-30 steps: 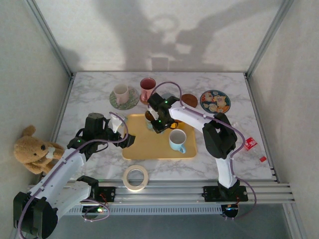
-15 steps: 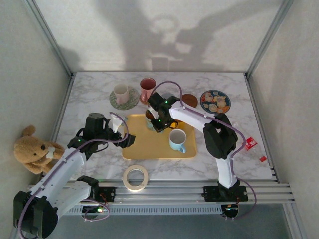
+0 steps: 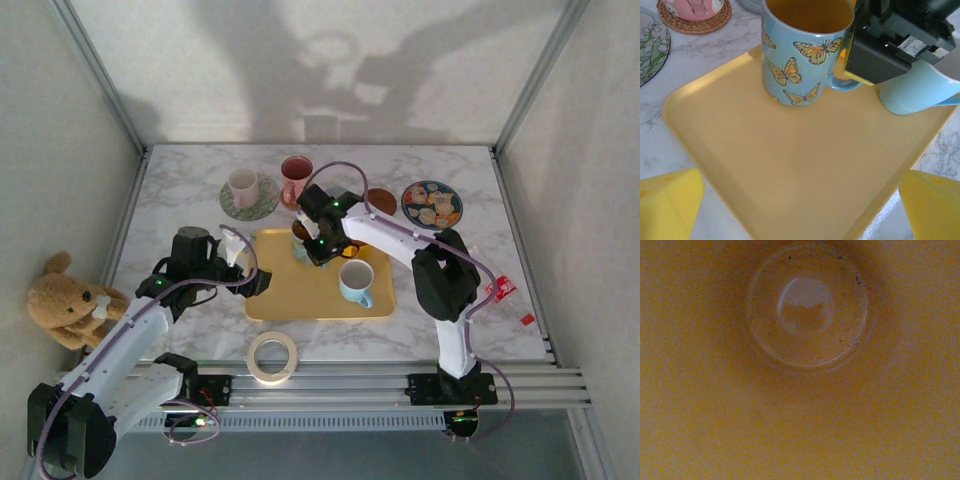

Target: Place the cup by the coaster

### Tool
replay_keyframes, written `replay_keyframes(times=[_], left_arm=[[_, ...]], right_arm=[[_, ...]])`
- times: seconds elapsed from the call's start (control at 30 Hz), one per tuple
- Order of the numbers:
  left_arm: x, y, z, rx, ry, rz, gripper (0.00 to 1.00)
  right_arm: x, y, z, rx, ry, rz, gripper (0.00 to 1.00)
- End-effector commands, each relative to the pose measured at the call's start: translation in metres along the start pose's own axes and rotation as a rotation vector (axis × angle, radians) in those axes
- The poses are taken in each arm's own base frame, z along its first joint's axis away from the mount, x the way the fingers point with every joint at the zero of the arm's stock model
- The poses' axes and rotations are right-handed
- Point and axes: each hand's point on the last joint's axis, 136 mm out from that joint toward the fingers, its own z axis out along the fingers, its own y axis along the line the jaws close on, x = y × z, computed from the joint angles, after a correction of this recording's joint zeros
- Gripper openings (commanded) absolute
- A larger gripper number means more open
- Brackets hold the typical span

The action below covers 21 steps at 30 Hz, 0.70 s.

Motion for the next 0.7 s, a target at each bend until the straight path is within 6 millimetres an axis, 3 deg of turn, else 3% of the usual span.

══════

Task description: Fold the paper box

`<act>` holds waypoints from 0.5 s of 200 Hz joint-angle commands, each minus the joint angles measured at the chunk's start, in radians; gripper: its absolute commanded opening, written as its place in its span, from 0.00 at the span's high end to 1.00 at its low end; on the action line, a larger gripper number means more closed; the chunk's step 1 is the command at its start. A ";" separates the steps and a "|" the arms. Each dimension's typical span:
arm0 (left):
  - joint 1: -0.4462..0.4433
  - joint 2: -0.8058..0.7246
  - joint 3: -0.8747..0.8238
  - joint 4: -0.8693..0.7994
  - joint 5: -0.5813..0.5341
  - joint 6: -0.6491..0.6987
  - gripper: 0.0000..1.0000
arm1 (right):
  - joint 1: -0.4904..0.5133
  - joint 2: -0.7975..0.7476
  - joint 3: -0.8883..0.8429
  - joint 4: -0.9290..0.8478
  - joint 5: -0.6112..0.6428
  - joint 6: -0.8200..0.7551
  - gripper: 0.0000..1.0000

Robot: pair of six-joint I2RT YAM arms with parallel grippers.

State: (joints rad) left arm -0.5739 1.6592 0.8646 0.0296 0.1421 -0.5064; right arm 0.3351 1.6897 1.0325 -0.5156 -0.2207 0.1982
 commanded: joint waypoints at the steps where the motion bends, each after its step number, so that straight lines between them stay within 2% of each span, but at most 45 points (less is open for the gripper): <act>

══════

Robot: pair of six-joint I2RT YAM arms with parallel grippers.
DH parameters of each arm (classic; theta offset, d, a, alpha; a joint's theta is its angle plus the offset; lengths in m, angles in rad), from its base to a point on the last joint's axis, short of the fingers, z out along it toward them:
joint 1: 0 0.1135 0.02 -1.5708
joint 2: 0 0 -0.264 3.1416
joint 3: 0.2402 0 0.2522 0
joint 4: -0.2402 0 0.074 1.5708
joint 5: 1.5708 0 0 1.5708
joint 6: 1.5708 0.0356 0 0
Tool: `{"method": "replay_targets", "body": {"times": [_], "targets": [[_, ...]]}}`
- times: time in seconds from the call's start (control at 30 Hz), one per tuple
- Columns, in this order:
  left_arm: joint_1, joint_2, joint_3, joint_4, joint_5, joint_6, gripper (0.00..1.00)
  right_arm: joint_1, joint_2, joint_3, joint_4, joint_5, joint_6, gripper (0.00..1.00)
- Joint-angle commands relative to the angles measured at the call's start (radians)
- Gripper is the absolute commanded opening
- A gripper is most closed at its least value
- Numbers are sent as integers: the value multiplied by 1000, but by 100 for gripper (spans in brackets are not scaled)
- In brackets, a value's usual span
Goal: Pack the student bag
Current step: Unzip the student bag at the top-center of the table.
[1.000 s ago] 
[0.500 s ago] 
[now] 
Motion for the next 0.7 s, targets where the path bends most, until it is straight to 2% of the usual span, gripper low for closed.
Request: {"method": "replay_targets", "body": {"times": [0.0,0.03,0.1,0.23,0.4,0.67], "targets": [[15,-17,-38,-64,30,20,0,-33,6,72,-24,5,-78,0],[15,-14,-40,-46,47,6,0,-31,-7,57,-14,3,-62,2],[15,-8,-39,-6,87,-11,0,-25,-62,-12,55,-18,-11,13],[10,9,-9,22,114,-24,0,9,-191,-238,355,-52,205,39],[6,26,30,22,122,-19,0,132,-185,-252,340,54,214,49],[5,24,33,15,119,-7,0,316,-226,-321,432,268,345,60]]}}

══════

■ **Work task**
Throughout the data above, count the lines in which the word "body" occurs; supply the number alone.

■ **Solution to this exercise**
2